The median sale price was $371,125 in August, according to Redfin, up 6% from the previous period. Sales prices fell 6% after peaking in June, when the median home price was $394,775.
““In 2007, we predicted there would be a crash. We were selling houses to people who couldn’t afford it.’“
For a household taking out a 30-year mortgage with a 20 percent down payment, the monthly payment for a typical home has risen 54 percent from a year ago to $1,944, NAR reported.
The 30-year fixed-rate mortgage averaged 5.55 percent on Aug. 25, according to Freddie Mac. A year ago, it was at 2.68%.
Given the weaker data and with buyers — and now sellers — pulling back, industry experts are calling it a housing slump.
But that doesn’t necessarily mean the market is crashing, Kelman said.

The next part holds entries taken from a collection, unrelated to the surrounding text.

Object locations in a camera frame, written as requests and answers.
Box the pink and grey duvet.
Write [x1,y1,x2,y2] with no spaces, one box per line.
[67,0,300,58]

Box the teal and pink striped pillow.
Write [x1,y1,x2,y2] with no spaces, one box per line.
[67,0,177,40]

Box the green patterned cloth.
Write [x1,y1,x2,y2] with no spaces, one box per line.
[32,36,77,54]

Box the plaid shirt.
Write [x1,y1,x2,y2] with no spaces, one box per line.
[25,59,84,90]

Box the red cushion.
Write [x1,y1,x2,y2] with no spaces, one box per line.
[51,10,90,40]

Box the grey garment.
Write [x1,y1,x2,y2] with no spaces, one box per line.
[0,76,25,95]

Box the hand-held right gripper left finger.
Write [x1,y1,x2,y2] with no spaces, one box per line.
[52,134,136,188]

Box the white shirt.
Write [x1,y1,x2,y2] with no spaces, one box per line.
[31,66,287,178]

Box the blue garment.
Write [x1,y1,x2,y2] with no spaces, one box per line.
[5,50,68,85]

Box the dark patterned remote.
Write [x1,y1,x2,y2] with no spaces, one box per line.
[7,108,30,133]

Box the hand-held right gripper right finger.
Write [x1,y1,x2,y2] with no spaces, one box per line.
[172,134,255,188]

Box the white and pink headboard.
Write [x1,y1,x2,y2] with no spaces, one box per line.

“In 2007, we predicted there would be a crash. We were selling houses to people who couldn’t afford them — where they couldn’t even make the first mortgage payment,” Kelman said. “And that’s just not true. Right now, there are trillions of dollars and people buying homes have great credit scores.”
According to the New York Fed, 65% of the $758 billion in home loans originated in the second quarter of this year were to borrowers with credit scores above 760.